En cas de défaite, la situation sera tout autre faisant sans doute du MoDem le principal recours au centre.
D'autant plus s'il parvient à faire en sorte que cette défaite ne soit pas aussi perçue comme la sienne, exercice d'équilibriste difficile mais pas impossible.
Mais, pour se préparer à l’une ou l’autre des alternatives, le MoDem doit agir dès maintenant, c’est-à-dire un an avant les élections, en se demandant quel doit être son positionnement face à LaREM entre allié modèle et partenaire plus exigeant dans une sorte de rupture du cordon ombilical.
Le parti centriste n’a pas encore définitivement choisi même si, ces dernières semaines, on a vu une volonté d’indépendance de sa part dans les propos tenus et jusque dans le fait de voter contre LaREM à l’Assemblée nationale.

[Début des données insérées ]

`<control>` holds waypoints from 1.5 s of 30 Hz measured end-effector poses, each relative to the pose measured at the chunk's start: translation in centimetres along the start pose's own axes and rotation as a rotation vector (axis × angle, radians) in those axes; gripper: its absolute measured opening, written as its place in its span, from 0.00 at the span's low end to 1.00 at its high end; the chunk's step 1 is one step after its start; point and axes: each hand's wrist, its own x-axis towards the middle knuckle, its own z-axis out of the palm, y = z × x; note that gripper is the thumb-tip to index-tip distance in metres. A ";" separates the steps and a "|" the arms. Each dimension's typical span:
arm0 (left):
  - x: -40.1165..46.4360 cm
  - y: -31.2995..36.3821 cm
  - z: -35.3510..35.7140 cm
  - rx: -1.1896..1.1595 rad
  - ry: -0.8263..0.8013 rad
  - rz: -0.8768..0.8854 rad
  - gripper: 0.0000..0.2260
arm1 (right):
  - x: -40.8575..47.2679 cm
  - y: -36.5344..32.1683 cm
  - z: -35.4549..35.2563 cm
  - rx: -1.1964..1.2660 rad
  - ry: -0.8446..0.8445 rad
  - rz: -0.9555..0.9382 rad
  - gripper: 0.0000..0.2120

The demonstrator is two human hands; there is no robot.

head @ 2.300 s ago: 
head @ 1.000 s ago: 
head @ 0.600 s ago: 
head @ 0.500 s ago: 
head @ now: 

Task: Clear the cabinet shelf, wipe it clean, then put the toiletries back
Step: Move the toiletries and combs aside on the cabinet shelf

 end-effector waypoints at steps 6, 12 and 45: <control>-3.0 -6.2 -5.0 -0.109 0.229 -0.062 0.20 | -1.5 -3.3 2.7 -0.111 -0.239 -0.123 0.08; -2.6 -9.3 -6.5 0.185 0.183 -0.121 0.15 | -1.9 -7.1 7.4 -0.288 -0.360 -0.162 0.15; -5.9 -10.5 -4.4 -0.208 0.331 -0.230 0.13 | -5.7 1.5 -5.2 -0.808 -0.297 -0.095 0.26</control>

Néanmoins, il est encore difficile de savoir si ce nouveau comportement signifie une volonté de se différencier de cette dernière dans l’optique des échéances électorales afin de se présenter comme un parti à part entière qui a ses propres points de vue et qui n’hésite pas à le faire savoir ou s’il s’agit de mouvement d’humeur et de signaux envoyés sur la nécessité de mieux être traité par la formation présidentielle et la président de la république.
Exister par soi-même est bien évidemment légitime pour un parti politique et donc pour le MoDem.
Cependant, celui-ci est face à une inconnue que quatre ans dans la majorité n’a pas permis de lever: y a-t-il un avenir sans Emmanuel Macron et LaREM?
Le passé d’avant 2017 semble indiquer que oui mais qu’il ne serait guère flamboyant.
Paradoxalement, la séquence 2017-2021 semble plus prometteuse malgré la domination de LaREM puisqu’il a réussi à garder une identité propre et à être au pouvoir pour la première fois de son existence, ce qui a certainement contribué à le crédibiliser.
Jusqu’à quel point?
Il est difficile de répondre d’où, certainement, les atermoiements de ses dirigeants entre suivisme et indépendance.
Mais, à n’en pas douter, c’est bien le deuxième état qui a leur préférence.